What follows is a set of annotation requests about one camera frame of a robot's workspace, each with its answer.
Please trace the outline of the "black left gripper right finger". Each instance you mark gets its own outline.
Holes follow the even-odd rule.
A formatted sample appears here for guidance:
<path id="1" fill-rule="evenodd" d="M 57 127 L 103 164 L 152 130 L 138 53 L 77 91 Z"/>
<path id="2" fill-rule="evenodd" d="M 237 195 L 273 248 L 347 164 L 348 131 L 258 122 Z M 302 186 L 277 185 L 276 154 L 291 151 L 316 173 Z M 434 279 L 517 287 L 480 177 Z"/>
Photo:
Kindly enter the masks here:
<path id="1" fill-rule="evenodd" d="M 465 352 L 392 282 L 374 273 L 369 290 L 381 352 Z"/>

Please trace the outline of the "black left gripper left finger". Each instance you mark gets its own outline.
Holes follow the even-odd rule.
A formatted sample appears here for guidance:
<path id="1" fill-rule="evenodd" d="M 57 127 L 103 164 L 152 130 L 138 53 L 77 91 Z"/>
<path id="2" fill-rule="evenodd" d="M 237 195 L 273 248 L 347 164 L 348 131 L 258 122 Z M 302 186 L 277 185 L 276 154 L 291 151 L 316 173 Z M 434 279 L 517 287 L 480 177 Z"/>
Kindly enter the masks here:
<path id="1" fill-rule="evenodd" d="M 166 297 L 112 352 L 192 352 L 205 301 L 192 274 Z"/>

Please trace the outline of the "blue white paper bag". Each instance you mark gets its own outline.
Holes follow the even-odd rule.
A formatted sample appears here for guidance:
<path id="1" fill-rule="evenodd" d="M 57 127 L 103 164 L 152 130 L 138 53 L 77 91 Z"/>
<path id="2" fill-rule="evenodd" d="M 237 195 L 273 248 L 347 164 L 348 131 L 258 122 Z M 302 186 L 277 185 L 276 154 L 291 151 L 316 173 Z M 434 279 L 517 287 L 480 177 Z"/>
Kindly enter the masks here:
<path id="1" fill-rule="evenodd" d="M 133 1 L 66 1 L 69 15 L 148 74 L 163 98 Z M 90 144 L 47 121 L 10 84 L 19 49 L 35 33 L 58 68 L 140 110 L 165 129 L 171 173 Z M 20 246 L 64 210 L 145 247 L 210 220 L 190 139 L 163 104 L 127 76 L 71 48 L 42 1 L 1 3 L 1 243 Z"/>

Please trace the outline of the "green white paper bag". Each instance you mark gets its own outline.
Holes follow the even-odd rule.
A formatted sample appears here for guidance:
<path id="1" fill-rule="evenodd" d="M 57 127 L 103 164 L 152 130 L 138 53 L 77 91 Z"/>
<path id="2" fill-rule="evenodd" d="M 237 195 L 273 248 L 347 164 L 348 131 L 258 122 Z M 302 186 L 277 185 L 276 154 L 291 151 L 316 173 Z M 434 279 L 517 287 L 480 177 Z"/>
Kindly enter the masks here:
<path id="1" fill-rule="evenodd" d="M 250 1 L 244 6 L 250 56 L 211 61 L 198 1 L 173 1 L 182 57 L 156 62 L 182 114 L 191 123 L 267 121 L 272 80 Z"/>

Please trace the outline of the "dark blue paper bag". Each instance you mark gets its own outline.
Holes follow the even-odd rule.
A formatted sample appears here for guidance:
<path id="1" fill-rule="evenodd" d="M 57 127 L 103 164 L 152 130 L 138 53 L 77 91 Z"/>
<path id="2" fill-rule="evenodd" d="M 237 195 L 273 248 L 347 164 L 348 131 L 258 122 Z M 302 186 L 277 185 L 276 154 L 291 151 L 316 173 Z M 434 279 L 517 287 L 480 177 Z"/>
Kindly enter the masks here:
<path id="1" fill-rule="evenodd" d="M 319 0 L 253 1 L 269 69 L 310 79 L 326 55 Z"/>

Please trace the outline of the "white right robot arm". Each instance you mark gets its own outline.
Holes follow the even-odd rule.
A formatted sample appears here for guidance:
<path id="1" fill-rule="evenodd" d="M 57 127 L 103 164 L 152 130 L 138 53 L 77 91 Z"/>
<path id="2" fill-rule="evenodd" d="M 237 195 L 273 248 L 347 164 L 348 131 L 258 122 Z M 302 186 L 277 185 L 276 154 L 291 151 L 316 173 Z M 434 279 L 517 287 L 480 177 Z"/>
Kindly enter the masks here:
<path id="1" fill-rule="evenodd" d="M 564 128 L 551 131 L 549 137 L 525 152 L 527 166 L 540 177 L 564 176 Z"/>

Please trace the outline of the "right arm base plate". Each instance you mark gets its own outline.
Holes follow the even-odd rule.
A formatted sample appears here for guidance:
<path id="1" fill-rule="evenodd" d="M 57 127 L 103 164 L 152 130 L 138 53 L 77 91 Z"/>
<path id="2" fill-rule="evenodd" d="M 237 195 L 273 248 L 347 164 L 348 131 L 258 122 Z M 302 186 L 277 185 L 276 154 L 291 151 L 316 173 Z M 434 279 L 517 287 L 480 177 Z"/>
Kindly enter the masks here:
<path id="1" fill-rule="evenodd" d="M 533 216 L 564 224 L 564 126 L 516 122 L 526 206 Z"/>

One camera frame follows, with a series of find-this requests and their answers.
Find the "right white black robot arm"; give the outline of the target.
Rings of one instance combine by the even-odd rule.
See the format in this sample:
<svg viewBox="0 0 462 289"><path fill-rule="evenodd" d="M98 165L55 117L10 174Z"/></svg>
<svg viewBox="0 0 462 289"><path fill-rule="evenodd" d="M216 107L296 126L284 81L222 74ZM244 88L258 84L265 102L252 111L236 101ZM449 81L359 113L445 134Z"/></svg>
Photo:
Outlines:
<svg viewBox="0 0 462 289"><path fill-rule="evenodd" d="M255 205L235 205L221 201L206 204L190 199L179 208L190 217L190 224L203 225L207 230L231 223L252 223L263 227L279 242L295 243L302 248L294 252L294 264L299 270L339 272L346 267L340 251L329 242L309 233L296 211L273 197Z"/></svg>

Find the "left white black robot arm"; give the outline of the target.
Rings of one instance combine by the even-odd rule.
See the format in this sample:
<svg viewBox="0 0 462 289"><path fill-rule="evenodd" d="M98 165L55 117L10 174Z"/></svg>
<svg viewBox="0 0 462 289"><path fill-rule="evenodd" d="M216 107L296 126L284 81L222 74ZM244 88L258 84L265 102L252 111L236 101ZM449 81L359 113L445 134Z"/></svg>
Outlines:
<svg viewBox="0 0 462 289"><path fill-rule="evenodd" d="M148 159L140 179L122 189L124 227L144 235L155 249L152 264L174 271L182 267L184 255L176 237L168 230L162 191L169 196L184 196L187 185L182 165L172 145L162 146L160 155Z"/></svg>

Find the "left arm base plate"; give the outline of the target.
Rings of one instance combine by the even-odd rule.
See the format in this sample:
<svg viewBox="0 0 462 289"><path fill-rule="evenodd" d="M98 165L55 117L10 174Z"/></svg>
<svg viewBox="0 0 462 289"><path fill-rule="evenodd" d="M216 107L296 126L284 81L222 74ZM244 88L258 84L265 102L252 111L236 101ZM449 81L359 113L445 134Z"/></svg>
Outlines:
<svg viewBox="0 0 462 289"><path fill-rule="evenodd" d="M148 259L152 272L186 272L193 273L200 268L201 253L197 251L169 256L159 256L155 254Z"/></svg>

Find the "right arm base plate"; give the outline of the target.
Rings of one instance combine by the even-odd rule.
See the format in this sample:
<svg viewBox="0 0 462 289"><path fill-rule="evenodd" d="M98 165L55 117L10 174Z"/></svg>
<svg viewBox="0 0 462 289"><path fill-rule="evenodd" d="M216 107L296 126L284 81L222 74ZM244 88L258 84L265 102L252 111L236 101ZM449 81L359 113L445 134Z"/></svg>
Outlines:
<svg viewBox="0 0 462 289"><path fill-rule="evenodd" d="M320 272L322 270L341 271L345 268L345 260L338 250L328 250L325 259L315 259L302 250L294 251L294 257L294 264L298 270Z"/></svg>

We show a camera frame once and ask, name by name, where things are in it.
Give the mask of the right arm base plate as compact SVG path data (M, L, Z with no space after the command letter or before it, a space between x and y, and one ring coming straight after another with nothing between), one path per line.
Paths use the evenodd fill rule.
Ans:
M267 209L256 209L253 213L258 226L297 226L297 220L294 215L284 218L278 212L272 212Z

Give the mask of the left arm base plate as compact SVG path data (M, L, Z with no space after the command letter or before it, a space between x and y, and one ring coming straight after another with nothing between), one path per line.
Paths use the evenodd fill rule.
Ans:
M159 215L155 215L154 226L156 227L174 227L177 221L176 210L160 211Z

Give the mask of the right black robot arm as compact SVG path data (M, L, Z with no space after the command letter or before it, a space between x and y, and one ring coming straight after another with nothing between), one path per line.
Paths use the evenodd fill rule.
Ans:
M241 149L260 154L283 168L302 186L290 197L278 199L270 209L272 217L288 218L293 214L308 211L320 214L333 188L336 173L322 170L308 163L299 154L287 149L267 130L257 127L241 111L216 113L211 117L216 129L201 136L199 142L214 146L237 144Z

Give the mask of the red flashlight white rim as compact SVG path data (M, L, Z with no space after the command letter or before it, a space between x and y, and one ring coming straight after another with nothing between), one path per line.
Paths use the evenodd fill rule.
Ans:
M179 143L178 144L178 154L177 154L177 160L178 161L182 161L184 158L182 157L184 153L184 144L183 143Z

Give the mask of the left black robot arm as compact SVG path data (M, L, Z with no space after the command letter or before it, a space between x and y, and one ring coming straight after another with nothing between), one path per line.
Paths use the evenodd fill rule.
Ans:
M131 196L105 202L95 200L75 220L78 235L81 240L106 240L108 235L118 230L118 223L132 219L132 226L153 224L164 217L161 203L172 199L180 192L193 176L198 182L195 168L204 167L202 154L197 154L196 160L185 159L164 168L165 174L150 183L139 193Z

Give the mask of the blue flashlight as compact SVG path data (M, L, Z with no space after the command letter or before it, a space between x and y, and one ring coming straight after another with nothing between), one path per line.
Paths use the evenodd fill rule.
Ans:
########################################
= Exercise prompt =
A copy of each line above that holds the word "plate" is the expected answer.

= Task output =
Please trace the outline of the "right arm base plate". Each instance you mark gets its own outline.
Find the "left arm base plate"; give the outline of the target.
Find the "right arm base plate"; give the outline of the target.
Give the mask of the right arm base plate as compact SVG path data (M, L, Z with no space after the command letter or before it, a space between x and y, and one ring coming straight after another with nothing between), one path per line.
Give the mask of the left arm base plate as compact SVG path data (M, L, Z with no space after the command letter or before it, a space between x and y, and one ring coming straight after another with nothing between), one path per line.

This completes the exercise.